Kendari, Inilahsultra.com – Sejak Februari 2018 lalu, salah satu bos media cetak di Kendari AH (Inisial) dilaporkan ke Polda Sultra terkait dugaan pencabulan terhadap salah satu mantan karyawannya. Namun, hingga saat ini, kasus tersebut belum juga ditingkatkan ke penyidikan.

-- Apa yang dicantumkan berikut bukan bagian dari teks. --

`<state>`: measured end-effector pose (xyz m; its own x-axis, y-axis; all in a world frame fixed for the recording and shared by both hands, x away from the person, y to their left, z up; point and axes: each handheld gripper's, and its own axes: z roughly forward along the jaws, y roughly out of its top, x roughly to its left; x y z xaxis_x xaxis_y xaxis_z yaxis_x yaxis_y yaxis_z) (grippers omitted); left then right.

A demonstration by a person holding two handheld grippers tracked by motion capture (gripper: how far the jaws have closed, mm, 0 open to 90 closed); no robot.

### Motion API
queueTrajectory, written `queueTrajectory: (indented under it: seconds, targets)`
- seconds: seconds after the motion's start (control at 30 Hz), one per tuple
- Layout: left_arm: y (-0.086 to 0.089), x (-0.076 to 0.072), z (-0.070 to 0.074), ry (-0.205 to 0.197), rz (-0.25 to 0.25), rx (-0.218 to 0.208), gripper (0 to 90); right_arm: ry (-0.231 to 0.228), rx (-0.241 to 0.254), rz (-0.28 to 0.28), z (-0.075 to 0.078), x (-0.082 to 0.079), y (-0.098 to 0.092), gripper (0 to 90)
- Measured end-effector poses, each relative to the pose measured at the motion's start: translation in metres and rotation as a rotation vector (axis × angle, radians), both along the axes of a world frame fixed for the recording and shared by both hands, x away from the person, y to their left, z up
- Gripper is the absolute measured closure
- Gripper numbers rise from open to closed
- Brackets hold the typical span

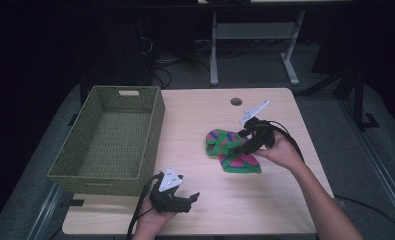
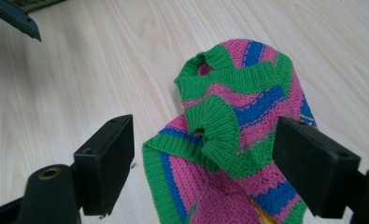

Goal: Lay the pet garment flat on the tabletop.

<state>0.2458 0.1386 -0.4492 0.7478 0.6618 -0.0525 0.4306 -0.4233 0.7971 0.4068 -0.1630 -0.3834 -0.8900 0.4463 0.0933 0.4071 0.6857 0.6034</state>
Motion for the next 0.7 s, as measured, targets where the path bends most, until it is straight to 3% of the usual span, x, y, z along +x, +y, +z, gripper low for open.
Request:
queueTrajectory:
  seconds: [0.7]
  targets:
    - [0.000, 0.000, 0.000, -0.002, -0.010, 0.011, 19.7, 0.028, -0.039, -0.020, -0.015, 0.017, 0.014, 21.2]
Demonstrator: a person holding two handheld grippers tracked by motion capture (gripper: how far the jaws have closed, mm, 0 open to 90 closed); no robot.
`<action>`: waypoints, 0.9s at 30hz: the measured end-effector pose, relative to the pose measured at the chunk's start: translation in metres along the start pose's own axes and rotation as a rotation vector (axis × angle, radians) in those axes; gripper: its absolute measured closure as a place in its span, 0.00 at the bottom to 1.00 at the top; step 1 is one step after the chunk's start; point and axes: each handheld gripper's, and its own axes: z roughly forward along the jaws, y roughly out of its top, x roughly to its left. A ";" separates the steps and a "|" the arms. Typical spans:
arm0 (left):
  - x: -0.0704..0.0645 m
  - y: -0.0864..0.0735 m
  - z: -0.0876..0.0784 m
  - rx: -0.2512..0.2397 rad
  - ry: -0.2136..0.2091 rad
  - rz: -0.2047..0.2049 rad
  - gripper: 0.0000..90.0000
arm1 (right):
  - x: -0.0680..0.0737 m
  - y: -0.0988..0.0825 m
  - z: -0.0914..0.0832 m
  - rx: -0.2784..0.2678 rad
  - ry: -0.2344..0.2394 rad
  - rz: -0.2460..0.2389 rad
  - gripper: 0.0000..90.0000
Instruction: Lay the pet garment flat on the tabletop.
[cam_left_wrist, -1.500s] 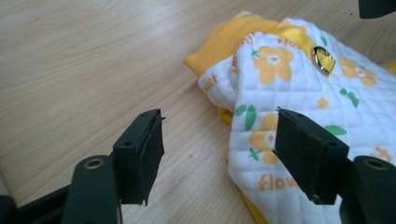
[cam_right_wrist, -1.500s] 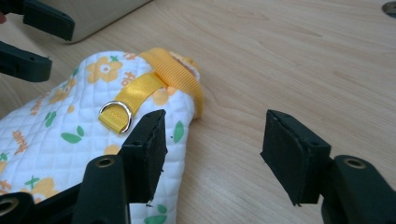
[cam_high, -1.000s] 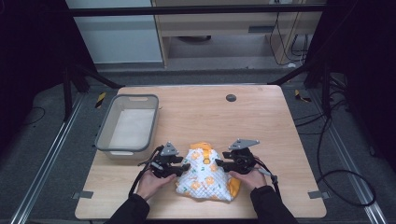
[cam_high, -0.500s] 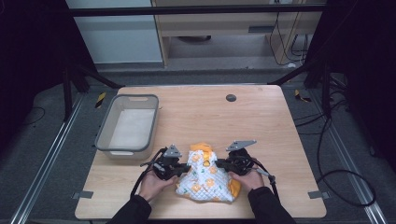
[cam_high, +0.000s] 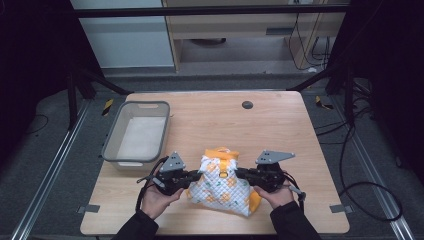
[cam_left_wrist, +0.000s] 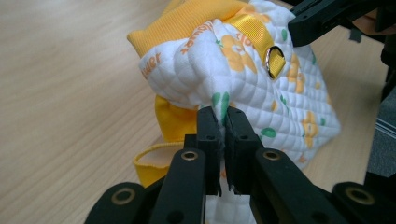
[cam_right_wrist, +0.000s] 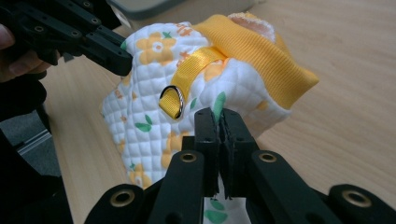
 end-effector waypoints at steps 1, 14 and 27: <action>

Kasubid Penmas Polda Sultra Kompol Agus Setyadi mengatakan, kasus dugaan pelecehan seksual yang yang dilakukan salah satu bos media cetak (AH) telah ditangani oleh Subdit IV Ditreksimum Polda Sultra dan saat ini masih dalam tahap penyelidikan.
Dalam menangani suatu kasus, sambung dia, ada tahap penyelidikan dan tahap gelar perkara. Dan gelar perkara akan dilakukan pada Kamis 6 September 2018.
“Kita lakukan dulu gelar perkara besok, apakah dia status tersangka atau tidak,” kata Kasubid Pemnas Polda Sultra Kompol Agus Setyadi, saat ditemui di ruang kerjanya, Rabu 5 September 2018.
Diberitakan sebelumnya bos salah satu media cetak di Kendari (AH) diduga melakukan pelecehan seksual terhadap mantan karyawannya S (Inisial) pada 2017 lalu.
Dikonfirmasi terkait hal ini, AH membantah telah melakukan pencabulan terhadap mantan karyawannya.
“Tidak ada itu,” singkat AH sembari menutup telepon selulernya.